The Cascade Heights neighborhood of Atlanta isn’t where you’d expect to find a gallery specializing in contemporary photography, but there it is. Tucked among the lovely homes and lush vegetation is a cream-colored 1930s cottage that Arnika Dawkins renovated five years ago. In five pristine, well-lit rooms, she represents a mix of emerging and mid-career artists, including Jeanine Michna-Bales, who traveled some 2,000 miles documenting stops along the Underground Railroad; and Allen Cooley, whose close-ups of single flowers on the stem pop with clarity and color. Bales, who recreates what it might feel like to be a fugitive from racial injustice, is white; and Cooley, who is known for his fashion and commercial shoots, is black; they are united by an unmistakably strong aesthetic sense. “I always show work that resonates with me,” says Dawkins, “but I also love discussing the work and the lessons we can learn from it. I find it very interesting that Jeanine, though this is not her cultural background, shows us that there are many paths along the Underground Railroad. What I take from her efforts is that ours is a shared history, and it’s about people seeking a better life.”

Dawkins spent her childhood in northern Florida – in Tallahassee until the age of nine, and then in Jacksonville, where her father opened the second-ever black-owned State Farm Insurance office. After high school, she attended Florida A&M University, representing the fourth generation in her family to do so (Dawkins’s great-grandmother was a student there in 1908, when it was called the State Normal College for Colored Students). She majored in marketing, and took an internship at IBM in New York City after graduation in 1983. But Dawkins soon left New York to move to Atlanta when her fiancé (now husband, Stephen) entered medical school. By 1987 the couple (with a new infant) came north again, settling in New Jersey. Stephen was a resident at Columbia and Arnika worked at IBM; they took frequent trips to Manhattan’s museums and galleries and began collecting art. “That was the defining moment for me,” she says. “Before that, art was about making – as my grandmothers, who were creative women, had always impressed upon me – but now I was an art consumer.”

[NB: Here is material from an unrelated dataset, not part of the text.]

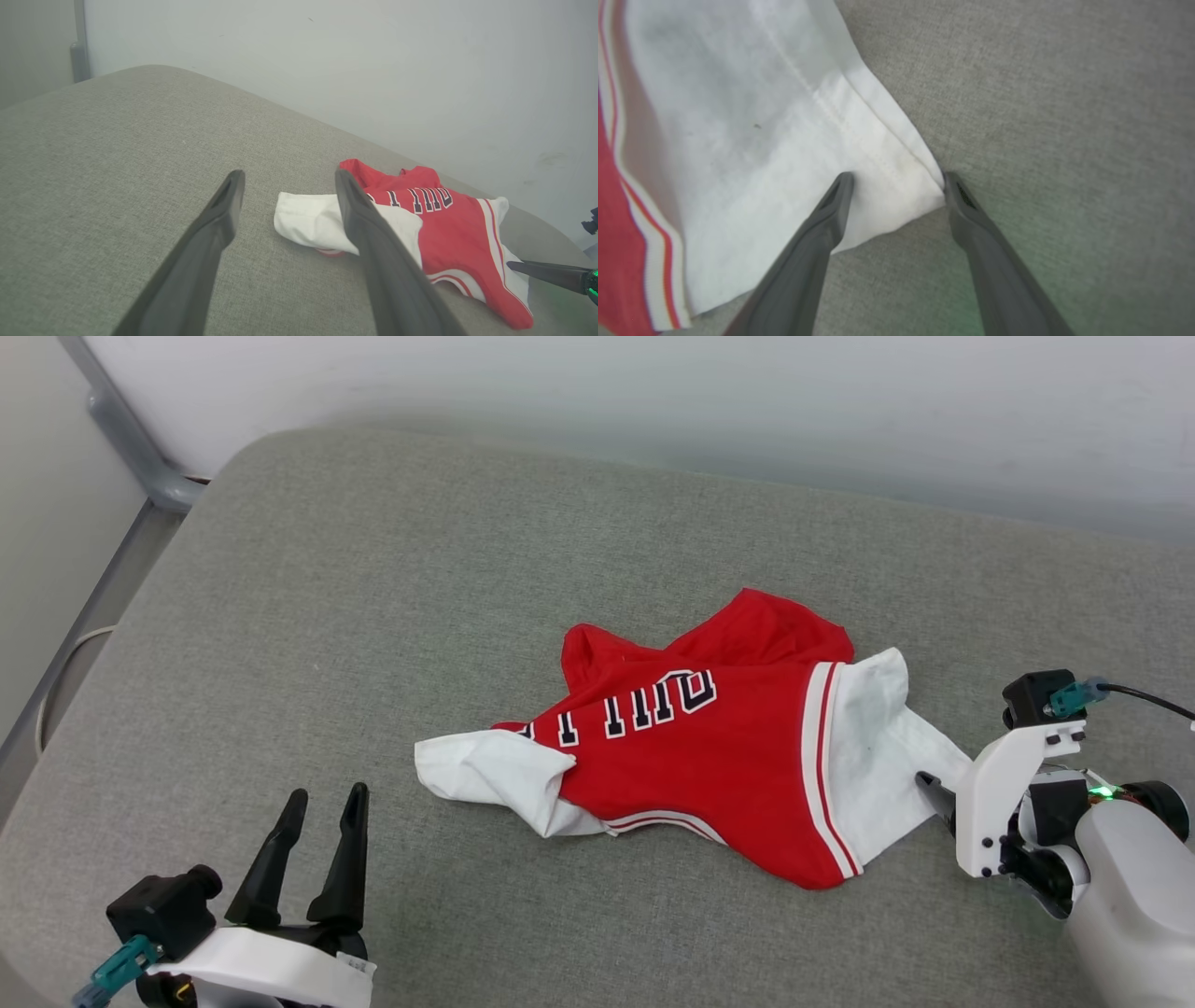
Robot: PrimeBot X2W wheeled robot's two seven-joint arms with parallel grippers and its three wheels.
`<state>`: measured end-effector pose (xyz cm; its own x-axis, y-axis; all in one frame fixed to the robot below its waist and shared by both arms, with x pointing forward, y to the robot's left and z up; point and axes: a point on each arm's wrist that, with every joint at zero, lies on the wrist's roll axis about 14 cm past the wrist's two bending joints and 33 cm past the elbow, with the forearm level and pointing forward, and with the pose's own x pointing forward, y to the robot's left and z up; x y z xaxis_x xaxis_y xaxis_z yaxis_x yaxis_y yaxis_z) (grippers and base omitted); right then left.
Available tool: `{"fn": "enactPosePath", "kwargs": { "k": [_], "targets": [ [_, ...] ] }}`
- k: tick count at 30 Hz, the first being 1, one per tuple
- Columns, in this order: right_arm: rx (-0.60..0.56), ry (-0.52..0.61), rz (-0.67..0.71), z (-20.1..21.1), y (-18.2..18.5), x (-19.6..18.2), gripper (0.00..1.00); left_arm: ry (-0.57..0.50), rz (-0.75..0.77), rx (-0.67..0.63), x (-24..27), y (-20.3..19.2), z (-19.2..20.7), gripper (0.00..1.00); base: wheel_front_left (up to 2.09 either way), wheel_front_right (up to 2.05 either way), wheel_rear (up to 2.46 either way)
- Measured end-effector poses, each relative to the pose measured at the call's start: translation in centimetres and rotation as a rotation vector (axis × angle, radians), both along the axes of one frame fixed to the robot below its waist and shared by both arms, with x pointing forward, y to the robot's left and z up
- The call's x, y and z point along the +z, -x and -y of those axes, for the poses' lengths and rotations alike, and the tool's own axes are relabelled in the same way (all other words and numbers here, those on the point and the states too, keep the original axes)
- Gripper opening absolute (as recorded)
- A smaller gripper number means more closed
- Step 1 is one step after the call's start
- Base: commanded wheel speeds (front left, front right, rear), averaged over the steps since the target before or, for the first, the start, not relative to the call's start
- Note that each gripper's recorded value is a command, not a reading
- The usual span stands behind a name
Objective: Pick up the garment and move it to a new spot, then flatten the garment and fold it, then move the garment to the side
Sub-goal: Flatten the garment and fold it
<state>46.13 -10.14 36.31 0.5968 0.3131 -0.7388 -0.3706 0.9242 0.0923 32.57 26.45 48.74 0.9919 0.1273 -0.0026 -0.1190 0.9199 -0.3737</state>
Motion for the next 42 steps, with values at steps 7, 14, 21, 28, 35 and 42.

Returning to Atlanta in 1991, Dawkins, now a mother of three, stopped working and threw her energies into volunteering. In 2007, she earned her masters degree in digital photography from the Savannah College of Art and Design. She interned at Jackson Fine Art, and by 2011 she was ready to open her own space. Arnika Dawkins Gallery opened with four artists, all of whom are in her stable to this day: Builder Levy, best known for his documents of the communities of Appalachia; Titus Heagins, whose documentary work has taken him to Cuba and Asia; Allen Cooley; and Marlene Hawthrone, a talented SCAD MFA student who tragically passed away in 2012. Hawthrone focused her lens on miniatures less than an inch high – blown up large. “They were about her memories as a young girl, growing up. You live your life and you get older,” says Dawkins, “and you have a different prism to view the world.”